Sent from Petguide.com Free App


----------



## USAFWife74 (Jan 13, 2013)

Poor pup! Even my Bichon who HAS to have his haircut doesn't get that!


Sent from Petguide.com App


----------



## Daisyandme (Apr 28, 2013)

I think if you wanted to shave him so he was cooler, taking him to a groomer/vet so they don't cut ALL of his fur of would've been a better option.


----------



## Dallas Gold (Dec 22, 2007)

That is so sad...that poor dog!


----------



## Barkr (Dec 23, 2011)

:no: please don't ever let anyone do this to him again, and do keep him out of the the sun. Especially after being in the pool with all the chemicals. Let's hope for a speedy recovery:doh:


----------



## Henry viii (Apr 12, 2010)

How awful .


----------



## JayBen (Aug 30, 2012)

Thats so awful. Poor dog.


----------



## Lilliam (Apr 28, 2010)

fishmounter said:


> So my son decided to get their GR's fur clipped off because he sheds so much in the summer and his fur is clogging up the pool filter whenever he swims. Plus it takes quite a while for him to dry off, especially in the evening. So here is 3 year old Charlie with a Mohawk haircut. Anyone else do this to their dogs?


I'm sorry, but not in a million years. 

Charlie is your dog and your decision to clip him is yours alone. I would never do that to Max unless there was a health reason. Example, my Billy got shaved because he chewed at himself raw due to grass allergies and the vet had to see what was happening to the skin.


----------



## Bell (Jan 23, 2010)

Poor sweet boy!I don't get it-why get a golden,a breed known for their beautiful fluffy coat,with long featherings,and then do this....Can't stand hair in the house,on your clothes,in the pool?Get a different breed...Or be prepared to clean a lot-i'm not a fan of the constant hair everywhere,so i clean the house every day,if not twice,if it's a certain period...I would never,ever do that to my boy-or any dog of any breed(or no breed)that is meant to have it's fur for protection...Please,make sure he stays out of the sun-goldens are bad with heat as it is,but he'll get sunburn..


----------



## Capt Jack (Dec 29, 2011)

I called a grommer at Petsmart last week & asked how much do groom Jack(he's pretty bad)She said "Do you want a trim or do you want him shaved."I hung up.


----------



## drofen (Feb 2, 2013)

Saw this the other day:


----------



## Phillyfisher (Jan 9, 2008)

Please educate your son on the proper way to have his dog groomed. The dog will be much happier and healthier. With proper grooming and and frequent brushing (ie daily), the shedding can be controlled. There is always the option not to let the dog in the pool.


----------



## Kylie (Feb 16, 2013)

You do know that goldens will get skin cancer if you shave them right? You better keep him out of the sun!


----------



## dogloverforlife (Feb 17, 2013)

That's as bad as people shaving their Labs. 

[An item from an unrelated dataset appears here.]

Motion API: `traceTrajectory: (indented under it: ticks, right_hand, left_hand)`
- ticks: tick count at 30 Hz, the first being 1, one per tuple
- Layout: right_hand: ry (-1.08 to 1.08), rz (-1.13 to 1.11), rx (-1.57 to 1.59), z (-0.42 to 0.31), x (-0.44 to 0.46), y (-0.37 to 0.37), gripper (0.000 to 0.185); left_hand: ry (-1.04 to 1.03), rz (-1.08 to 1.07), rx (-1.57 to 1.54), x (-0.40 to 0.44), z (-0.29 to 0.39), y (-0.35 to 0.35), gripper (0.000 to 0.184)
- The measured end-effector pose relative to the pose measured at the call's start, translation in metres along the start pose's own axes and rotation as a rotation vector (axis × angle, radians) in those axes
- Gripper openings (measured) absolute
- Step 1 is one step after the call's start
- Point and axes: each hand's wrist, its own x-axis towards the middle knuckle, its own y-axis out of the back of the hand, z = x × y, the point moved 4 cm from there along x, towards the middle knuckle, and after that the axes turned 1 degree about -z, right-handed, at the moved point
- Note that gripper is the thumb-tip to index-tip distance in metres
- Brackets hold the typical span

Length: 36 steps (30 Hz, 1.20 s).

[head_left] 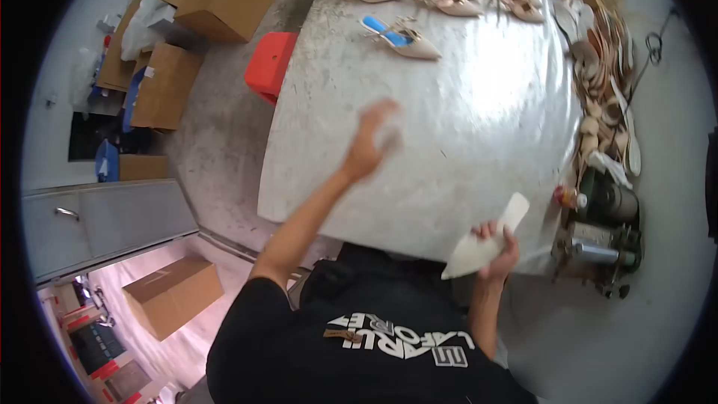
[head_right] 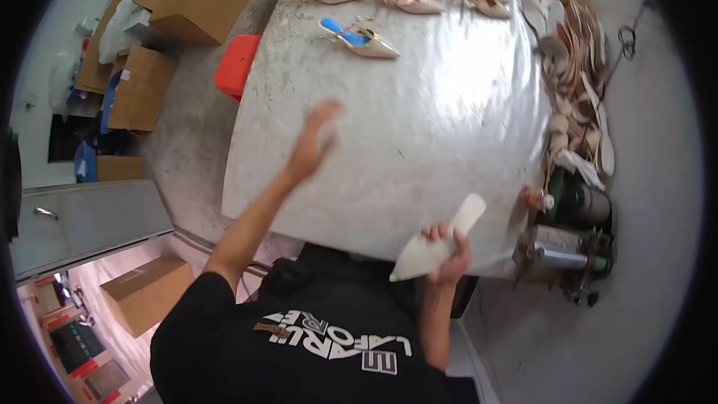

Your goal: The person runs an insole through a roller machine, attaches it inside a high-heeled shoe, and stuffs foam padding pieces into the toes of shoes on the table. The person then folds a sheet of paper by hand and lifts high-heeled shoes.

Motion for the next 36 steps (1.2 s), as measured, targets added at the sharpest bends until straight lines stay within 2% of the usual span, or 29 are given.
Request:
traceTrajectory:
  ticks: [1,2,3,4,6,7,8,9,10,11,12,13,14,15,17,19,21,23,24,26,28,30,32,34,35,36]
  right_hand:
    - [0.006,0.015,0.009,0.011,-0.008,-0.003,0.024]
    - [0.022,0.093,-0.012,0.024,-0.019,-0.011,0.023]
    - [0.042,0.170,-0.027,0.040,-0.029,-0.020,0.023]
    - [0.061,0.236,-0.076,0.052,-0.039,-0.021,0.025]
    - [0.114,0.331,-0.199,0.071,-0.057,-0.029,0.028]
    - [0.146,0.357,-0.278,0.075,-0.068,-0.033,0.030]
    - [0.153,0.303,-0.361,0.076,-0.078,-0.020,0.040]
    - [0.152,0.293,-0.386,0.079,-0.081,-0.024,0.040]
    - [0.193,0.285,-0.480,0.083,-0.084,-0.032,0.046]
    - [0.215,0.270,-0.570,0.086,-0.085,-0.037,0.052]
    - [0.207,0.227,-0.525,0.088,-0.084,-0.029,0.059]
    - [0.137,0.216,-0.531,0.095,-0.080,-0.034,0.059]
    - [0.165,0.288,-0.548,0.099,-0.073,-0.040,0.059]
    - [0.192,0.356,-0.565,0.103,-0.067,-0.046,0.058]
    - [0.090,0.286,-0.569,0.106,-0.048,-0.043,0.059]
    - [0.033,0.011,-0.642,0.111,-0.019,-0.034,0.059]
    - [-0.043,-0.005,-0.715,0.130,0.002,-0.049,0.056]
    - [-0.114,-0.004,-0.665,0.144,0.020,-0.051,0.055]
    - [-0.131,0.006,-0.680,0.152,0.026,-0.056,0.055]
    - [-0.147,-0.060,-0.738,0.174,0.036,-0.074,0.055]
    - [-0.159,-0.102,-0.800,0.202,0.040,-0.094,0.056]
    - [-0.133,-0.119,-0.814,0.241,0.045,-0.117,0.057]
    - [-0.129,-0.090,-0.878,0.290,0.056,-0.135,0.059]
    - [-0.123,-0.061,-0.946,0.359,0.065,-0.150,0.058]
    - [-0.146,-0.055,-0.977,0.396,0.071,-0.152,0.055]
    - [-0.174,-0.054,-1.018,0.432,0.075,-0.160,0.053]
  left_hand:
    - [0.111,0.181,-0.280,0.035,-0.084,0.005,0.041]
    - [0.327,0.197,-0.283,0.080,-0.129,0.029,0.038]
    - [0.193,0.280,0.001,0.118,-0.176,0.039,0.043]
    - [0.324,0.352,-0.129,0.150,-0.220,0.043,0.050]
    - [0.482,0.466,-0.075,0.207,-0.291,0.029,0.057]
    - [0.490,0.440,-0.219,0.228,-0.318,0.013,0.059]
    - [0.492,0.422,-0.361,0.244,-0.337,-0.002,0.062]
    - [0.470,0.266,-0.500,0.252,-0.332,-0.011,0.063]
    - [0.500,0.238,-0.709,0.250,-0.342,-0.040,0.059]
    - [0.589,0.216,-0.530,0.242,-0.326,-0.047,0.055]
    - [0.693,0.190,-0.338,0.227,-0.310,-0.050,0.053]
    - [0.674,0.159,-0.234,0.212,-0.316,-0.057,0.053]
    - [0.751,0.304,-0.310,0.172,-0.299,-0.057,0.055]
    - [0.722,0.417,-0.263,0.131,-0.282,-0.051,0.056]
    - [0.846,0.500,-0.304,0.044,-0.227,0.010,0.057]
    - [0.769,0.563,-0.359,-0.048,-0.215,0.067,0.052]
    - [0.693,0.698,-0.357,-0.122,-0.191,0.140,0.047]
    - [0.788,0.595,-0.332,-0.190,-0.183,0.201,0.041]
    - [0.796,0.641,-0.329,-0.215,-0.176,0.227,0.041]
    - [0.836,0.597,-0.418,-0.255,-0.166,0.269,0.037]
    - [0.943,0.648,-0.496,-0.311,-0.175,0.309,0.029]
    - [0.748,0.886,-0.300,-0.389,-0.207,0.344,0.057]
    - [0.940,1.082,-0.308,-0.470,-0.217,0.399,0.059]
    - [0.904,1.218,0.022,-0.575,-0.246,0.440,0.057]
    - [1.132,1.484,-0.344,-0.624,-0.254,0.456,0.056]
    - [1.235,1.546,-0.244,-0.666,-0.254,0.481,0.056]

Sent from Petguide.com Free App


----------



## Willow52 (Aug 14, 2009)

:no: Oh my! Please do not allow your son to ever do that again. And yes, keep him out of the sun. That undercoat helps insulate and provides protection from the sun. Tell your son to get a Scum Sock for the pool filter, it will collect the hair at the skimmer.

Really? I want to cry :doh:


----------



## CAROLINA MOM (May 12, 2009)

Here's a link to a previous discussion here on the forum about shaving fur bearing dogs.

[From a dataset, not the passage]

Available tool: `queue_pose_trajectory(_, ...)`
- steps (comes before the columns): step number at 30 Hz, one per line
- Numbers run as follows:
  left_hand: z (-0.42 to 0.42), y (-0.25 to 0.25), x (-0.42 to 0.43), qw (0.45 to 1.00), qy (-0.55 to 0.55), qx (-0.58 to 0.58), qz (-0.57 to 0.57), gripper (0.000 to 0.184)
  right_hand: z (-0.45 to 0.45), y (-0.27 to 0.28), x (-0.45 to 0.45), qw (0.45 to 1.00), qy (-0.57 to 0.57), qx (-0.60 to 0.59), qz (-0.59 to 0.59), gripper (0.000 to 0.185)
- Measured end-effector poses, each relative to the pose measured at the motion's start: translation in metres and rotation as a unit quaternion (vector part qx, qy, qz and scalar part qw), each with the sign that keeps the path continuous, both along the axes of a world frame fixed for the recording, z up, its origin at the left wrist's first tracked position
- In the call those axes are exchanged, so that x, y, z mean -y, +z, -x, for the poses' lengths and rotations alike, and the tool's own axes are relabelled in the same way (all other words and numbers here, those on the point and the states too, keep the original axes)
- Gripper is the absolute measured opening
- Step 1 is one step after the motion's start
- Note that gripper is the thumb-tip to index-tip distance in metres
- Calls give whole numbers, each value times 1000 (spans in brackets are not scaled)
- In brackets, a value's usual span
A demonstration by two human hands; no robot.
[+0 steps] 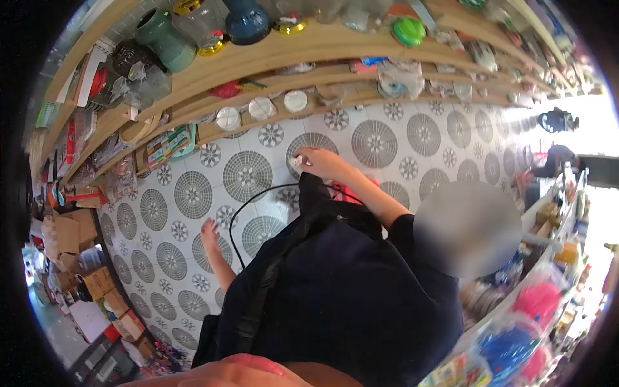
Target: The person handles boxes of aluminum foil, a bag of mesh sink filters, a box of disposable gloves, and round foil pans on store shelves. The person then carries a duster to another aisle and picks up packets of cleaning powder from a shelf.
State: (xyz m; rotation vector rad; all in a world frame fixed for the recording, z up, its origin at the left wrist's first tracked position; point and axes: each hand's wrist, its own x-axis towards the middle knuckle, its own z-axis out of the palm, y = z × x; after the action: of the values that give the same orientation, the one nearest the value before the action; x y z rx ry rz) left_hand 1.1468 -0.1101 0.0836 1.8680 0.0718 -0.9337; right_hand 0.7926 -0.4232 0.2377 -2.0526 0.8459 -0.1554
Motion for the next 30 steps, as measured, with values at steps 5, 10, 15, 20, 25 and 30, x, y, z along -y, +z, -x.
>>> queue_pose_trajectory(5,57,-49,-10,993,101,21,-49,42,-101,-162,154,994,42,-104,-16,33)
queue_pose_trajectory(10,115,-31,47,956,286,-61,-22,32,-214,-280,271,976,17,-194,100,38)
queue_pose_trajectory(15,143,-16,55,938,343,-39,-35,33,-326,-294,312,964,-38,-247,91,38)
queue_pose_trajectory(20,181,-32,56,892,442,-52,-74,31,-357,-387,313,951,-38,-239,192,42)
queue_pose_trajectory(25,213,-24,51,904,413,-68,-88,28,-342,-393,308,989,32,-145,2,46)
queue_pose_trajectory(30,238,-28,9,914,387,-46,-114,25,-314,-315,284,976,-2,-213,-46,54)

http://www.goldenretrieverforum.com...ming/99069-shave-your-golden-i-think-not.html


----------



## Selli-Belle (Jan 28, 2009)

I keep my dogs in their natural coats but as a groomer i have clipped a number of Goldens including two yesterday. I have to disagree to some extent with that graphic. A double coated dog ALWAYS has some undercoat, it does not lose it all during the summer. In addition, a proper Golden coat should lay flat against the skin so the breeze really does not blow through it.

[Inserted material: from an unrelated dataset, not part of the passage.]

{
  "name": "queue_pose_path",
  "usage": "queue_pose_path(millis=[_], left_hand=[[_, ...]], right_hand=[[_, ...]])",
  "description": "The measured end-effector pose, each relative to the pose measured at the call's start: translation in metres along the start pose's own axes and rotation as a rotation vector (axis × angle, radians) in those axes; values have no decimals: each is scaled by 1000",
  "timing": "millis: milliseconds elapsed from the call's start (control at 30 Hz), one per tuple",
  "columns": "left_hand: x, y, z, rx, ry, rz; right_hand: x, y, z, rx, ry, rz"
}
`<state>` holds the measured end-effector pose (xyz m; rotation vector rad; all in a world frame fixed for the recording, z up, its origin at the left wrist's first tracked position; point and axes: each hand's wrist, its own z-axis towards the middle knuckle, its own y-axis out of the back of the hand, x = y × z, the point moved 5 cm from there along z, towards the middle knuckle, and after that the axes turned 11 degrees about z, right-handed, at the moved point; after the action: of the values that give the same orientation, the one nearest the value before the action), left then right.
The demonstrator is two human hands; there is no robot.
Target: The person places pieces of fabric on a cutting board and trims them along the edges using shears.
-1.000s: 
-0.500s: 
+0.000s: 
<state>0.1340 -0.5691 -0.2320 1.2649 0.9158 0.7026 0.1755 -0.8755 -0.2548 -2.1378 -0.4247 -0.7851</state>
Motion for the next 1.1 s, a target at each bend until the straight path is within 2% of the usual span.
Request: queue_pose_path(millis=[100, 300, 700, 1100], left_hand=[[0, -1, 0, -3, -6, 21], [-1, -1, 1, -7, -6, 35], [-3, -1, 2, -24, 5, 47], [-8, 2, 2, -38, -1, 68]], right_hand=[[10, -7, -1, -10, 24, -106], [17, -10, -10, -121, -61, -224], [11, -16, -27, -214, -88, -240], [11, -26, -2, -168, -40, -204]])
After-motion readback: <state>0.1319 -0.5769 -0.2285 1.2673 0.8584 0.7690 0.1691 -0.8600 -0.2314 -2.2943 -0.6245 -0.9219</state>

However, the main reason I agree to clip Golden coats, Newf coats, doodle coats and other coated breeds is that the owners are unable or unwilling to maintain them as they should maintained. Believe me there are plenty of very nice, seemingly responsible people who have dogs whose coats are in horrible condition. They have all received the lecture, but they still come in with very matted coats. So rather than trying to brushing out the mats and causing the dogs a great deal of pain, we clip them down. Done properly, the coat is long enough for the dog to be in the sun and these dogs seldom get to be out and about in a place where they need much protection from burrs, etc.


----------



## Megora (Jun 7, 2010)

@Carolyn - I had the same thought as far as stripping out the undercoat. I would never do that.


----------



## Ohiomom9977 (Jul 27, 2012)

I have a friend that just did this to their Australian Shepherd - I didn't have the heart to tell her it was a big mistake as what's done us done - she'll figure it out. .. No way I would EVER do this to my golden unless it was for a medical reason & I had to! That poor dog!!


Sent from Petguide.com Free App


----------



## fishmounter (Mar 14, 2010)

I want to thank everyone for their frank replies and comments. I was totally in shock when I saw Charlie! I thought they were just going to give him a little trim, not shaved down to the bare skin! Hopefully after I give my son and daughter-in-law an education on how bad this can be on dogs, they will never do this again, and also I hope that the dog's fur grows back in quickly..


----------



## Capt Jack (Dec 29, 2011)

fishmounter said:


> I want to thank everyone for their frank replies and comments. I was totally in shock when I saw Charlie! I thought they were just going to give him a little trim, not shaved down to the bare skin! Hopefully after I give my son and daughter-in-law an education on how bad this can be on dogs, they will never do this again, and also I hope that the dog's fur grows back in quickly..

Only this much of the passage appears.